WORK TASK: The whole of the data must be transcribed exactly.

DATASET CONTENT:
________________________
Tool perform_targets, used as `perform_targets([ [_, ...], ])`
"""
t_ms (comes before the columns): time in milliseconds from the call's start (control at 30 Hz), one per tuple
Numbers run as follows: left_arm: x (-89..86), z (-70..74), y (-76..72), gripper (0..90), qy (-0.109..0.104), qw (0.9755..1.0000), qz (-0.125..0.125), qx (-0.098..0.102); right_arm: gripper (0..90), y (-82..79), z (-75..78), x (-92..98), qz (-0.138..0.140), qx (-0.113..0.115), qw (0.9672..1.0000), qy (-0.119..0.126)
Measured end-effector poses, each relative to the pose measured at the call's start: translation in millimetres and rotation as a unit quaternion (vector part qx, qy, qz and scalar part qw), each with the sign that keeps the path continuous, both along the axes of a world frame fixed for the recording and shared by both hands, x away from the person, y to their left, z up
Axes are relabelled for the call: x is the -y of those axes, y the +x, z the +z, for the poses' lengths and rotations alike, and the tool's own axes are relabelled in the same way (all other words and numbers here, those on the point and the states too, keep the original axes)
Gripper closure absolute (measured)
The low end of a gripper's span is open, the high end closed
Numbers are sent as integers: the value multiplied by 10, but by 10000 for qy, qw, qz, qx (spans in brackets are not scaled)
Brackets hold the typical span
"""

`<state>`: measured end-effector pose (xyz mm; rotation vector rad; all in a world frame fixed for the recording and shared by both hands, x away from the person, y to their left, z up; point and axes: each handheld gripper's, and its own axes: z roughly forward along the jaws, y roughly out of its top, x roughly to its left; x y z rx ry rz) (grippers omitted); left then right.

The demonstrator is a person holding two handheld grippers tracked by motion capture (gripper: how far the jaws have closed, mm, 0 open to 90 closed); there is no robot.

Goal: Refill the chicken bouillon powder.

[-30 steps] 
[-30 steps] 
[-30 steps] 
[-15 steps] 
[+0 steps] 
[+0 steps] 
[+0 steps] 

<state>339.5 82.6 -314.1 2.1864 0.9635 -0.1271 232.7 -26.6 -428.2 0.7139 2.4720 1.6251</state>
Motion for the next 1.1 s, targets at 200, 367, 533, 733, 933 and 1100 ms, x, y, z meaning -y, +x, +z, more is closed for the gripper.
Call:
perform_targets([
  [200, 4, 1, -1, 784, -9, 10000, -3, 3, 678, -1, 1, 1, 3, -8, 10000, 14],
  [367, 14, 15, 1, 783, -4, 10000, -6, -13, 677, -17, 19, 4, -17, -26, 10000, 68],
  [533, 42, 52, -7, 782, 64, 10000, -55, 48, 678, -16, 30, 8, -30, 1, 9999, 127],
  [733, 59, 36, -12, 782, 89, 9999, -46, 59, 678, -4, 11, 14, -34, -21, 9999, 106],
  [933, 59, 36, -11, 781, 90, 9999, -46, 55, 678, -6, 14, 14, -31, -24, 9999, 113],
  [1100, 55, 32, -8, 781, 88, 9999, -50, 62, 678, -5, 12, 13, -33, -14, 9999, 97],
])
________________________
THE ANSWER:
Tool perform_targets, used as `perform_targets([ [_, ...], ])`
"""
t_ms (comes before the columns): time in milliseconds from the call's start (control at 30 Hz), one per tuple
Numbers run as follows: left_arm: x (-89..86), z (-70..74), y (-76..72), gripper (0..90), qy (-0.109..0.104), qw (0.9755..1.0000), qz (-0.125..0.125), qx (-0.098..0.102); right_arm: gripper (0..90), y (-82..79), z (-75..78), x (-92..98), qz (-0.138..0.140), qx (-0.113..0.115), qw (0.9672..1.0000), qy (-0.119..0.126)
Measured end-effector poses, each relative to the pose measured at the call's start: translation in millimetres and rotation as a unit quaternion (vector part qx, qy, qz and scalar part qw), each with the sign that keeps the path continuous, both along the axes of a world frame fixed for the recording and shared by both hands, x away from the person, y to their left, z up
Axes are relabelled for the call: x is the -y of those axes, y the +x, z the +z, for the poses' lengths and rotations alike, and the tool's own axes are relabelled in the same way (all other words and numbers here, those on the point and the states too, keep the original axes)
Gripper closure absolute (measured)
The low end of a gripper's span is open, the high end closed
Numbers are sent as integers: the value multiplied by 10, but by 10000 for qy, qw, qz, qx (spans in brackets are not scaled)
Brackets hold the typical span
"""

`<state>`: measured end-effector pose (xyz mm; rotation vector rad; all in a world frame fixed for the recording and shared by both hands, x away from the person, y to their left, z up; point and axes: each handheld gripper's, and its own axes: z roughly forward along the jaws, y roughly out of its top, x roughly to its left; x y z rx ry rz) (grippers omitted); left then right.

The demonstrator is a person holding two handheld grippers tracked by motion capture (gripper: how far the jaws have closed, mm, 0 open to 90 closed); there is no robot.

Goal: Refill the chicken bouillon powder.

[-30 steps] 
[-30 steps] 
[-30 steps] 
[-15 steps] 
[+0 steps] 
[+0 steps] 
[+0 steps] 

<state>339.5 82.6 -314.1 2.1864 0.9635 -0.1271 232.7 -26.6 -428.2 0.7139 2.4720 1.6251</state>
Motion for the next 1.1 s, targets at 200, 367, 533, 733, 933 and 1100 ms, x, y, z meaning -y, +x, +z, more is closed for the gripper.
Call:
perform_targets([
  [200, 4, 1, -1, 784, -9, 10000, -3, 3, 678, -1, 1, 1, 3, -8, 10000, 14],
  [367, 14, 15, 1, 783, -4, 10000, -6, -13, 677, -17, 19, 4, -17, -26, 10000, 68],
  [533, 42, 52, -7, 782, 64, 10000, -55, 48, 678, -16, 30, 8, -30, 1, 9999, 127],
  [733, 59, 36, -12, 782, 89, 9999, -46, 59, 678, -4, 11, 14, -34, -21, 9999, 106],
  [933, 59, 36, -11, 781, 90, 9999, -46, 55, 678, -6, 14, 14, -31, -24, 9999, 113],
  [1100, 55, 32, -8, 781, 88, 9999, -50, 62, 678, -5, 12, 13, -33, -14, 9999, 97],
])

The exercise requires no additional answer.